Member of the California State Assembly from the 11th district
- In office March 25, 1935 – January 8, 1951
- Preceded by: Dana P. Eicke
- Succeeded by: Howard Q. Parker

Personal details
- Born: October 23, 1893 San Jose, California, U.S.
- Died: April 15, 1987 (aged 93) Sacramento, California, U.S.
- Resting place: San Joaquin Catholic Cemetery, Stockton, California, U.S.
- Party: Independent (until 1936) Republican (after 1936)
- Spouse: Gertrude Perzy ​(m. 1954)​
- Relations: Carl David Maria Weber (grandfather)
- Children: 2

Military service
- Branch/service: United States Army
- Battles/wars: World War I

= Charles M. Weber III =

American politician (1893–1987)

Charles M. Weber III (October 23, 1893 – April 15, 1987) was an American politician, rancher, developer, and civil engineer.

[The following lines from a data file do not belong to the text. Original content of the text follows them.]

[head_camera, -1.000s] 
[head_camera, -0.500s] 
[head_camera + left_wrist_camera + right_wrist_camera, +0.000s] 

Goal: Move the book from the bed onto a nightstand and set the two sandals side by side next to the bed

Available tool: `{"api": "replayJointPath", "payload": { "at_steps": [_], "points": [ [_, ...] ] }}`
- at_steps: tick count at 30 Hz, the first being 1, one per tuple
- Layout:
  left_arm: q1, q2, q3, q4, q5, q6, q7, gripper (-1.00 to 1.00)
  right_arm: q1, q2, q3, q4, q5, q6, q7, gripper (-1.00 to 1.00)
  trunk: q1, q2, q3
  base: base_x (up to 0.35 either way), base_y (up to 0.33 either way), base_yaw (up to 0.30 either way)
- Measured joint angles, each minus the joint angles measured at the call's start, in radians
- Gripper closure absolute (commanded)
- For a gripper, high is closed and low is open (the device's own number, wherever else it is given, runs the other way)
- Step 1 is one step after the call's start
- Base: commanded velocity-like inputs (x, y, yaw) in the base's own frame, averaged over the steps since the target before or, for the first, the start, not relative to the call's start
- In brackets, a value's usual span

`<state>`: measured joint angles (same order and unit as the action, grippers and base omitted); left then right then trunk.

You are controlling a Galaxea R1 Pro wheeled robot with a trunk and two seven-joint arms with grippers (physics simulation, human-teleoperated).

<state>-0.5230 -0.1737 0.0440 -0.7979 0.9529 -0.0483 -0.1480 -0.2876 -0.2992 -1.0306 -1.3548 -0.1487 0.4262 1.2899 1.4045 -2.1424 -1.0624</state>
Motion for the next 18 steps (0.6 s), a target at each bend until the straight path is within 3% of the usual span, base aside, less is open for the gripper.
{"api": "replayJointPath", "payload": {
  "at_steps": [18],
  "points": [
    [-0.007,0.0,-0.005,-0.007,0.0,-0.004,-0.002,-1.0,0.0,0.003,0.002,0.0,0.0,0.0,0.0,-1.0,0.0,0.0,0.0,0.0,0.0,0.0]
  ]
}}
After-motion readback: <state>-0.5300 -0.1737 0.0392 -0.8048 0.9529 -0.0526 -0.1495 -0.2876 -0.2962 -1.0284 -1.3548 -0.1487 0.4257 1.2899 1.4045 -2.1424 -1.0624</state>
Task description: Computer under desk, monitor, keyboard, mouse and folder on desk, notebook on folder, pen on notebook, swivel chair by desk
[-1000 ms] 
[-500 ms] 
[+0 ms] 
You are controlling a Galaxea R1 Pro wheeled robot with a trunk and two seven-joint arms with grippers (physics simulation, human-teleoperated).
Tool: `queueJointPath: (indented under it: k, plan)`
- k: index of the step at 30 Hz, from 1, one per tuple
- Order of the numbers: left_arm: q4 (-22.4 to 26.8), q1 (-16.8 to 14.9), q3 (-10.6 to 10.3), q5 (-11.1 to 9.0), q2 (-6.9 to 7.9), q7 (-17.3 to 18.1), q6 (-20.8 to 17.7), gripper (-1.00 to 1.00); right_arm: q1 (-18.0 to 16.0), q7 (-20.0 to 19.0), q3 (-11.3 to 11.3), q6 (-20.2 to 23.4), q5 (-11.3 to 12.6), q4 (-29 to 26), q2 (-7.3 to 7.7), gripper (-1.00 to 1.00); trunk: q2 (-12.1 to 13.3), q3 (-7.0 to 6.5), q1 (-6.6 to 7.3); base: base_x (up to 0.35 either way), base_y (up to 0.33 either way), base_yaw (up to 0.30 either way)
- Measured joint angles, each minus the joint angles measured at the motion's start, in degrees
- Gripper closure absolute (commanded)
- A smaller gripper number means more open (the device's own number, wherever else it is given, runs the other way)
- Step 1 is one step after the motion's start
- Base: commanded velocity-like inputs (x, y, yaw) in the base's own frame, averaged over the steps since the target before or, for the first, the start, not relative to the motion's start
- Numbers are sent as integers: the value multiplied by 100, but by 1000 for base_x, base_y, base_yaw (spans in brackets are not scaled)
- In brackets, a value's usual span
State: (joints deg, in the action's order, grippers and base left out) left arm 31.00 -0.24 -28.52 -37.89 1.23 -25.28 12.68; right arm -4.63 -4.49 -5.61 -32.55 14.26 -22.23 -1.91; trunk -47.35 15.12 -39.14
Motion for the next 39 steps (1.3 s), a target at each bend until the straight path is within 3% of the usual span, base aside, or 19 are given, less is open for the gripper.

He served in the California State Assembly for the 11th district for multiple terms, from March 25, 1935 until January 8, 1951. During World War I he served in the United States Army. Afterwards, he developed the Weberstown Shopping Center (now Mershops Weberstown) in Stockton.

==Childhood==
Charles M. Weber III was born on October 23, 1893, in San Jose, California, to parents Charles Maria Weber II (1851–1912) and Grace May Sinnott (1860–1897). He had an older sister, Helen Weber Kennedy (1889–1983). He was the grandson of the founder of the city of Stockton, California, Captain Carl David Maria Weber (1814–1881). His grandmother was Helen Murphy (1822–1895), and her father (his maternal great-grandfather) was Martin Murphy Sr., an early settler in California, part of the Murphy family of California, and the founder of the town of San Martin, California.

He attended Saint Mary's College of California, and Cornell University.